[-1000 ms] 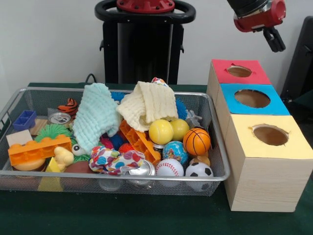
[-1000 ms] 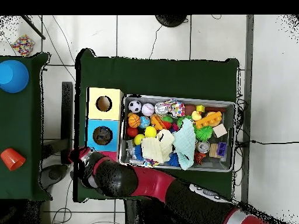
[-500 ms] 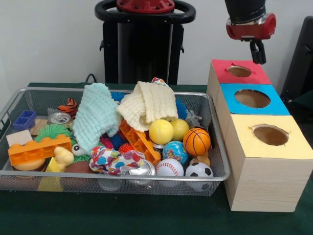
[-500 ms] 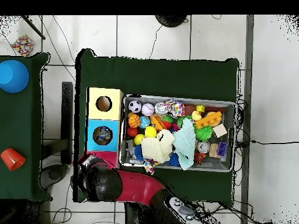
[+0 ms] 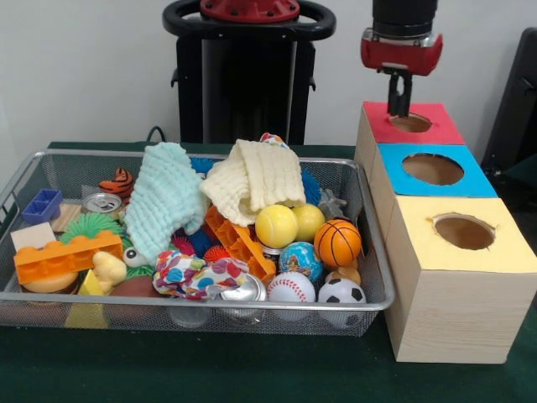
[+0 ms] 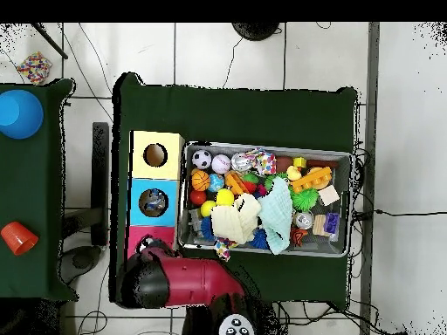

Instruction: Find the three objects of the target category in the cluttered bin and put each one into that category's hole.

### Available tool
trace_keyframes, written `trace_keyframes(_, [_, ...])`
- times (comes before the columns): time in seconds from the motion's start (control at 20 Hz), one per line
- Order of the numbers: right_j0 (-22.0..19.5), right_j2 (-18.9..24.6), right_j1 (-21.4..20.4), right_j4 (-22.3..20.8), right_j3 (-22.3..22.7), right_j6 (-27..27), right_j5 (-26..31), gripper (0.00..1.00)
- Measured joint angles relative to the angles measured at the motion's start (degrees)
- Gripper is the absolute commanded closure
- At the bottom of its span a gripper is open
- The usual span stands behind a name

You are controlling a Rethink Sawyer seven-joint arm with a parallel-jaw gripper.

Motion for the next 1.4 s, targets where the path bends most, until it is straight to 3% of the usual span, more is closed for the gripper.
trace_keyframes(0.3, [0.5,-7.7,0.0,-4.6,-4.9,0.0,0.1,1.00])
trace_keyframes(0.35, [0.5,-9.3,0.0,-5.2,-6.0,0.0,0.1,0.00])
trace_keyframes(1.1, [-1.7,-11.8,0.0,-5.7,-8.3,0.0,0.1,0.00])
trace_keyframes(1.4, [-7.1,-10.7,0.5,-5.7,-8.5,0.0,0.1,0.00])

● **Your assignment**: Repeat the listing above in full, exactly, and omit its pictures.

● **Output below**:
[-1000 ms] 
[-1000 ms] 
[-500 ms] 
[-500 ms] 
[+0 ms] 
[+0 ms] 

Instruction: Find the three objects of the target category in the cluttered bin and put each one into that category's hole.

### Available tool
trace_keyframes, written `trace_keyframes(_, [_, ...])`
- times (comes before the columns): time in seconds from the motion's start (control at 20 Hz), one per line
- Order of the numbers: right_j0 (-22.0..19.5), right_j2 (-18.9..24.6), right_j1 (-21.4..20.4), right_j4 (-22.3..20.8), right_j3 (-22.3..22.7), right_j6 (-27..27), right_j5 (-26..31), gripper (0.00..1.00)
- Measured joint angles relative to the angles measured at the motion's start (degrees)
- Gripper is the absolute commanded closure
- At the bottom of its span a gripper is open
- The usual span stands behind a name

You are controlling a Rethink Sawyer seven-joint arm with a parallel-jaw gripper.

Motion for the next 1.4 s, targets where the path bends most, until it is straight to 3% of the usual span, more is closed for the gripper.
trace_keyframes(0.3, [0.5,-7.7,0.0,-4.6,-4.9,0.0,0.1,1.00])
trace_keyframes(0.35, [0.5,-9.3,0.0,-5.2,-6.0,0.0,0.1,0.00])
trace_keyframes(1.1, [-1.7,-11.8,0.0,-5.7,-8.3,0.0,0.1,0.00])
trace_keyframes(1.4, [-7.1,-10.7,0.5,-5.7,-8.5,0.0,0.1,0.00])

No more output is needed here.